There are points when a modern viewer might get impatient (which is why I rated the movie an honest 4 overall). The pace is not snappy. But that serves a purpose and the movie stays just on the right side of being over-indulgent. The adult cast too are excellent, particularly the childrens' father (very much older than he would be in a modern film!) whose sad withdrawal from the world into the sanctuary of nature and animals has rubbed off on little Ana.
The teacher who told me to see it twenty years ago was right!
Like a dream, the beautiful, partially complete El Sur — Victor Erice's second feature (only one of three) — has haunted me for years. It is about children who feel the consequences of love, and perhaps haven't quite understood what they feel or been able to speak of it. I expect The Spirit of the Beehive, his debut, will have a similar effect on me for years to come. Like the best children's stories, everything is seen from a child's point of view, and we are led, softly, by their innocence and lack of understanding about the adult world. Of course, we understand what they do not — here, the lone republican solider bleeding in the sheepfold — and when their imagination takes flights, ours does not join them.

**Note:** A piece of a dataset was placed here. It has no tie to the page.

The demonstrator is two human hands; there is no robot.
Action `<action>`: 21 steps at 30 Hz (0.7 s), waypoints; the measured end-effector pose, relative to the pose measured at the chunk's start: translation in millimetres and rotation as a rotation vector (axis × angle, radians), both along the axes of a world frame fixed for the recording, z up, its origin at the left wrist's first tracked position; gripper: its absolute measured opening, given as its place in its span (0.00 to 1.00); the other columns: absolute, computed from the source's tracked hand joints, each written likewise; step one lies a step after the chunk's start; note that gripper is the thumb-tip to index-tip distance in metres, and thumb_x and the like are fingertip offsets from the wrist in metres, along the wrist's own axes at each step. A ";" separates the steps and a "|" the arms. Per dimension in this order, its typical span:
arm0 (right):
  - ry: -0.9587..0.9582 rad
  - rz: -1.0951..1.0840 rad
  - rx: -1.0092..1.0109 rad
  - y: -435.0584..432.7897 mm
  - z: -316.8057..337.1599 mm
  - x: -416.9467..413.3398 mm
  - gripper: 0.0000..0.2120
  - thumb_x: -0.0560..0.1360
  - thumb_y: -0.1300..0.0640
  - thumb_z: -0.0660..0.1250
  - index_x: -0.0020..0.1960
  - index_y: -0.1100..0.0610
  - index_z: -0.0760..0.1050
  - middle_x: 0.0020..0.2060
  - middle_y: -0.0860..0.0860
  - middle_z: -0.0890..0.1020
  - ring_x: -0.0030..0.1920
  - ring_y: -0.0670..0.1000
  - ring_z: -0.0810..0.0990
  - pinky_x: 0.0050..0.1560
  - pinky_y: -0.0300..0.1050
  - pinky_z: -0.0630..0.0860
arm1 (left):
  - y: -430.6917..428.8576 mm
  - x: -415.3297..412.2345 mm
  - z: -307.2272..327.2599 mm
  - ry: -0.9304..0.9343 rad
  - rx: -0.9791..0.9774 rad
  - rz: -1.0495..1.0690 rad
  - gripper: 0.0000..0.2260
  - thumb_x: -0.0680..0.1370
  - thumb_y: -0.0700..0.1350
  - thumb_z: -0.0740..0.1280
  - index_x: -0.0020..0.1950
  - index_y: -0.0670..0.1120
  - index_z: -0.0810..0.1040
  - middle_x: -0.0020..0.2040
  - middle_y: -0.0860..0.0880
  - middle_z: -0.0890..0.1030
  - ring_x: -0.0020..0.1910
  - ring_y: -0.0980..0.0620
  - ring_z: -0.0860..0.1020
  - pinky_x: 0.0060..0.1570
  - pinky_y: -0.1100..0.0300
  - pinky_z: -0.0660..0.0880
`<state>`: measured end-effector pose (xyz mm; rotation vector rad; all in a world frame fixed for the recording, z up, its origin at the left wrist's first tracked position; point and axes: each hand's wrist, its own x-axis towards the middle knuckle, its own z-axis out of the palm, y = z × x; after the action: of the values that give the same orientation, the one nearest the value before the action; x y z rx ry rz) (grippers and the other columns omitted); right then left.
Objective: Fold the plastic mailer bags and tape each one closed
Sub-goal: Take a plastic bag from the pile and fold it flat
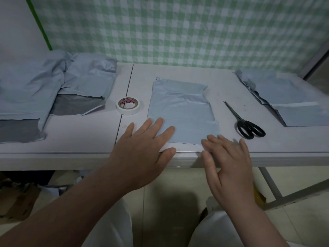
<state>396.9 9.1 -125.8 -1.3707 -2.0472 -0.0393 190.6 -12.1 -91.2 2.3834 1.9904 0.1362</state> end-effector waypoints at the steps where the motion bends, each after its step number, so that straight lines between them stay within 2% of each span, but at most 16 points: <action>1: -0.008 0.001 0.016 5.5 6.1 0.2 0.17 0.78 0.48 0.55 0.51 0.53 0.81 0.48 0.49 0.83 0.51 0.49 0.77 0.70 0.50 0.58 | 0.1 1.2 1.0 -0.008 -0.007 0.011 0.34 0.71 0.63 0.31 0.77 0.58 0.48 0.78 0.51 0.50 0.77 0.50 0.50 0.73 0.47 0.50; 3: -0.034 0.015 0.044 21.2 19.5 1.3 0.13 0.78 0.52 0.59 0.42 0.54 0.79 0.36 0.47 0.80 0.37 0.48 0.73 0.65 0.53 0.66 | 0.5 3.1 2.7 -0.018 -0.024 0.026 0.34 0.70 0.63 0.30 0.76 0.59 0.46 0.78 0.53 0.48 0.77 0.52 0.48 0.74 0.48 0.49; 4: -0.048 0.034 0.043 30.1 26.2 1.5 0.10 0.77 0.54 0.62 0.41 0.55 0.80 0.36 0.48 0.80 0.37 0.49 0.73 0.62 0.55 0.69 | 1.2 3.5 3.6 -0.025 -0.032 0.030 0.35 0.69 0.63 0.29 0.76 0.60 0.46 0.78 0.53 0.48 0.77 0.52 0.47 0.74 0.48 0.49; 5: -0.069 0.056 0.024 38.7 31.4 1.0 0.06 0.75 0.57 0.65 0.45 0.56 0.81 0.41 0.50 0.82 0.41 0.53 0.78 0.62 0.57 0.70 | 2.4 4.0 4.7 -0.029 -0.037 0.031 0.35 0.69 0.63 0.29 0.76 0.60 0.46 0.78 0.53 0.48 0.77 0.52 0.47 0.74 0.48 0.48; 6: -0.096 0.070 -0.024 46.3 36.1 -0.7 0.08 0.75 0.60 0.66 0.52 0.57 0.81 0.49 0.52 0.83 0.50 0.55 0.80 0.66 0.56 0.67 | 3.0 4.7 5.6 -0.030 -0.039 0.032 0.35 0.69 0.63 0.29 0.76 0.60 0.47 0.78 0.53 0.48 0.77 0.52 0.48 0.74 0.48 0.49; 7: -0.128 0.096 -0.097 51.7 40.2 -3.0 0.13 0.75 0.61 0.65 0.59 0.57 0.79 0.58 0.53 0.81 0.59 0.56 0.77 0.69 0.54 0.62 | 3.0 4.9 6.0 -0.031 -0.039 0.034 0.35 0.69 0.63 0.29 0.76 0.60 0.47 0.78 0.53 0.49 0.77 0.52 0.48 0.74 0.48 0.48; 8: -0.160 0.133 -0.178 55.3 43.5 -5.5 0.16 0.76 0.61 0.64 0.64 0.57 0.76 0.62 0.53 0.78 0.64 0.55 0.74 0.70 0.50 0.58 | 2.3 4.7 5.9 -0.030 -0.038 0.032 0.35 0.69 0.63 0.29 0.76 0.60 0.47 0.78 0.53 0.48 0.77 0.52 0.48 0.74 0.48 0.48; 10: -0.218 0.192 -0.283 58.8 45.9 -10.4 0.14 0.78 0.59 0.61 0.63 0.57 0.73 0.58 0.53 0.78 0.61 0.56 0.74 0.65 0.46 0.60 | -0.4 3.7 3.5 -0.007 -0.025 0.026 0.34 0.71 0.63 0.31 0.76 0.58 0.49 0.78 0.52 0.50 0.77 0.50 0.50 0.73 0.47 0.50; 12: -0.238 0.199 -0.333 58.3 45.1 -11.6 0.11 0.80 0.58 0.58 0.60 0.59 0.72 0.55 0.54 0.76 0.57 0.57 0.73 0.59 0.46 0.60 | -2.7 1.9 1.2 0.020 0.011 0.008 0.30 0.76 0.62 0.38 0.76 0.55 0.58 0.76 0.47 0.60 0.74 0.46 0.60 0.70 0.42 0.58; 14: -0.233 0.195 -0.356 57.2 46.4 -12.0 0.12 0.80 0.57 0.56 0.60 0.60 0.71 0.57 0.54 0.75 0.58 0.56 0.71 0.59 0.46 0.60 | -3.0 0.0 -0.6 0.033 0.042 0.009 0.27 0.78 0.59 0.45 0.72 0.52 0.67 0.72 0.44 0.69 0.69 0.43 0.69 0.64 0.40 0.66; 21: -0.240 0.181 -0.384 58.3 46.9 -12.5 0.16 0.80 0.55 0.56 0.66 0.56 0.70 0.65 0.52 0.74 0.64 0.52 0.70 0.66 0.48 0.59 | -1.9 0.0 -6.7 0.040 0.095 0.010 0.26 0.78 0.59 0.47 0.71 0.51 0.68 0.71 0.43 0.70 0.68 0.42 0.70 0.63 0.40 0.68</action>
<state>384.4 67.4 -78.9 -1.4525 -2.4678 0.2963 190.6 -14.0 -98.0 2.4525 2.0584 0.1889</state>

Few films capture childhood with such precision. Set in 1940, just after Spain’s Civil War, it follows young Ana, whose first encounter with James Whale’s Frankenstein sparks a fascination with monsters and the blurry line between fantasy and reality. What follows is more mood than plot—a quiet study of innocence brushing against unspoken trauma. Víctor Erice directs with painterly calm, every frame lit like a memory resurfacing. At six, Ana Torrent is remarkable; her watchful eyes say more than pages of dialogue. The Spirit of the Beehive isn’t didactic or showy. Its strength lies in silence, suggestion, and the way imagination becomes a bridge to history. It feels like a film made to soothe—not erasing the past, but showing how children learn to live alongside it. A masterpiece that whispers when others would shout.